China Quadruple Solar Goal

As the planet’s biggest supplier of solar power panels, China always held lofty solar energy production targets. But those targets were unexpectedly quadrupled today as China looks to avoid the rising costs of fossil fuels.  The new goals would be the equivalent of 21 gigawatts produced per-year by 2015 to help absorb excess supply of panels and support prices.

The target includes 1 gigawatt of solar-thermal power plants, Shi Lishan, deputy director of the administration’s renewable energy division, said by phone today, along with the assurance that the new plan will be issued “soon,” he said.

Previously, China had projected 5 gigawatts of capacity through 2015, with 20 gigawatts by 2020. Whilst the scale of the increase was unexpected, China has been considering raising their targets as solar panel makers – led by Suntech Power Holdings Co. and Trina Solar Ltd. – suffer from cuts in European subsidies and a global supply glut that drove prices lower.
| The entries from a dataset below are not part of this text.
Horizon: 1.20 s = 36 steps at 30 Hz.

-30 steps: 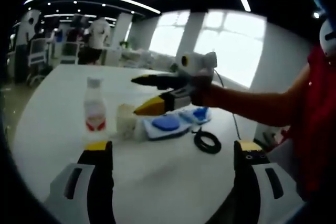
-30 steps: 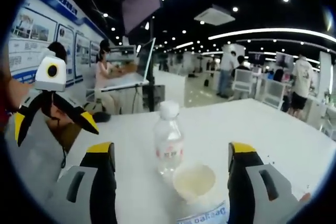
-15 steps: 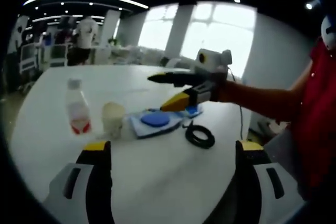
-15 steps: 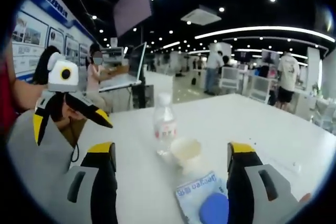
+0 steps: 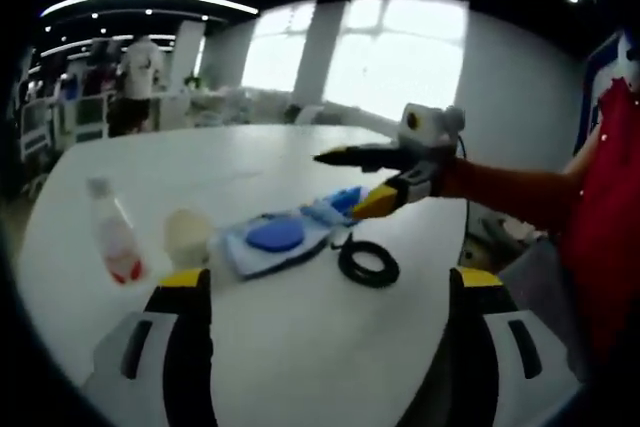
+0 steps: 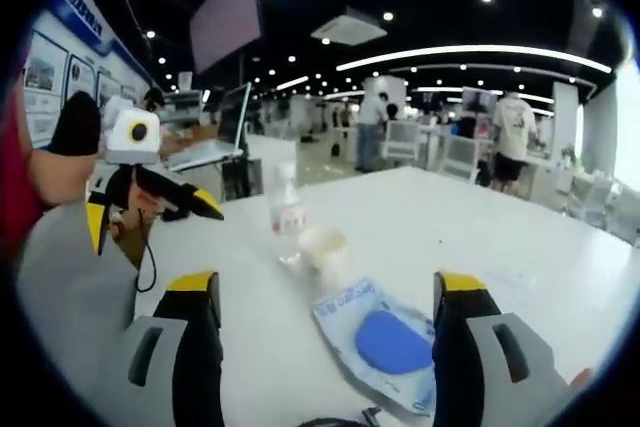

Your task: Arrange the tabletop items into an orderly group along one side of the table until the central work area is clear of visible clutter.

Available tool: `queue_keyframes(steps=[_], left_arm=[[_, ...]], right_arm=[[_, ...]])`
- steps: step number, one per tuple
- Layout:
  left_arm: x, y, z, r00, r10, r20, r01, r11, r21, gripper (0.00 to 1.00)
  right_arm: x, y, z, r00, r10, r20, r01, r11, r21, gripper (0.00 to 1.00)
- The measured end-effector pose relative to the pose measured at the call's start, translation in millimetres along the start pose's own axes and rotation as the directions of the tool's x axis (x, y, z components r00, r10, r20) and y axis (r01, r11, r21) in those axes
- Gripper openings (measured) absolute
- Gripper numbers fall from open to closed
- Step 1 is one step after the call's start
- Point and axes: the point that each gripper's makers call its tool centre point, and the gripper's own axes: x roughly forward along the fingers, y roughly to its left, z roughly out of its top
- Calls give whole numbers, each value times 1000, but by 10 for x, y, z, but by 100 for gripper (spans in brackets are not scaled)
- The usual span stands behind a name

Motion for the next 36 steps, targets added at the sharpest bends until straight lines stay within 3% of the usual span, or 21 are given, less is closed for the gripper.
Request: queue_keyframes(steps=[11,20,30,36], left_arm=[[310,-280,61,995,-93,-25,94,995,42,95],[612,-546,44,982,-173,-73,178,982,66,94],[1109,-804,-128,955,-244,-168,255,965,52,89],[1329,-838,-333,944,-234,-234,253,966,57,83]], right_arm=[[-576,-166,-330,992,-124,-35,126,990,60,85],[-967,-254,-643,975,-209,-75,216,970,111,84],[-1134,-345,-923,957,-266,-120,283,946,160,83],[-1145,-376,-1064,947,-281,-152,306,935,178,80]])
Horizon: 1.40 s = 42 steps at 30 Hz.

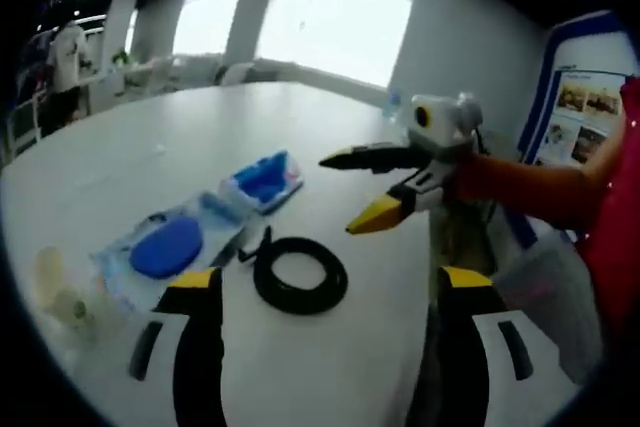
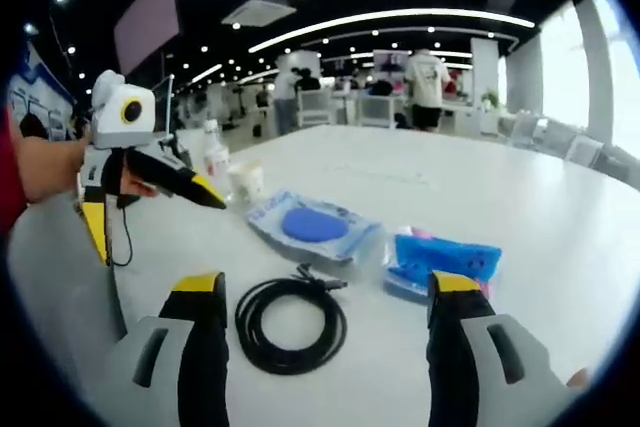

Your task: Arrange the tabletop items into an orderly group along one side of the table until the central work area is clear of visible clutter.

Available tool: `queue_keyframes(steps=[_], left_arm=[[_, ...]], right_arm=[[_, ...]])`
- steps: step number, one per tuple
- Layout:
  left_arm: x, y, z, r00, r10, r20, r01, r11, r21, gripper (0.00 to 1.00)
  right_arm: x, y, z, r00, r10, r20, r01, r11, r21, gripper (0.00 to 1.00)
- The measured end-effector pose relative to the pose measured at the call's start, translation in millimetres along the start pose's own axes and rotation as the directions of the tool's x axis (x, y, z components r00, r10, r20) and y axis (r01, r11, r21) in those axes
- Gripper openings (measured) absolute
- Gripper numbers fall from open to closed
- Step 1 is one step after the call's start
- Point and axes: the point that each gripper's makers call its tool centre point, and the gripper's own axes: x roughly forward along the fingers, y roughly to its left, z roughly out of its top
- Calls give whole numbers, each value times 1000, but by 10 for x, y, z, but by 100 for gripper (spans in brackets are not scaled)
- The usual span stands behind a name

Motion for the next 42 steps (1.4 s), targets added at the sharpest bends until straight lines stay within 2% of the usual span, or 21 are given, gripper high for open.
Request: queue_keyframes(steps=[7,10,12,15,22,30,34,42], left_arm=[[162,145,-163,997,49,-64,-50,999,-16,68],[196,226,-182,995,77,-63,-80,996,-46,57],[229,284,-197,993,99,-66,-103,993,-58,52],[276,313,-233,989,120,-84,-124,992,-40,46],[417,409,-349,976,164,-140,-168,986,-16,35],[527,442,-395,970,187,-158,-193,981,-26,32],[546,478,-394,963,213,-164,-220,975,-24,32],[627,546,-458,951,243,-190,-255,966,-38,32]], right_arm=[[39,11,-122,999,-2,-48,2,1000,-6,72],[60,31,-162,998,5,-62,-6,1000,-5,67],[80,47,-193,997,11,-75,-12,1000,-6,62],[101,70,-252,994,17,-105,-18,1000,-10,52],[173,94,-353,988,10,-151,-14,1000,-22,39],[254,64,-451,980,-17,-197,14,1000,-16,30],[307,43,-532,971,-37,-235,37,999,-8,27],[411,34,-623,961,-54,-270,57,998,3,24]])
“With a significant tumble in photovoltaic prices, the timetable for mass use is ahead of time,” said Lian Rui, a senior analyst for the research company Solarbuzz. “The new target is still very conservative; we expect the installation to surpass 30 gigawatts.”

Solar module prices have plunged about 42 percent to the current $0.87 a watt from a year earlier, squeezing profit margins of manufacturers, according Bloomberg New Energy Finance data.

JinkoSolar Holding Co. expects the domestic market to account for as much as 12 percent of sales in 2012, double that of 2011, whilst Yingli Chairman Miao Liansheng said in May China will account for 30 percent of revenue this year, while energy-conscious Germany and the U.S. currently make up about 80 percent of its sales.

China’s Solar Goal

Whilst the goal of using excess supply on it’s own domestic energy projects, analysts suggest that China’s decision will have been helped no end by the rising cost of fossil fuel.

Thanks to it’s large size,  China’s own supply of coal has to be hauled a long way from their mines, or imported from other countries – and the cost of oil has driven up the price of delivered coal.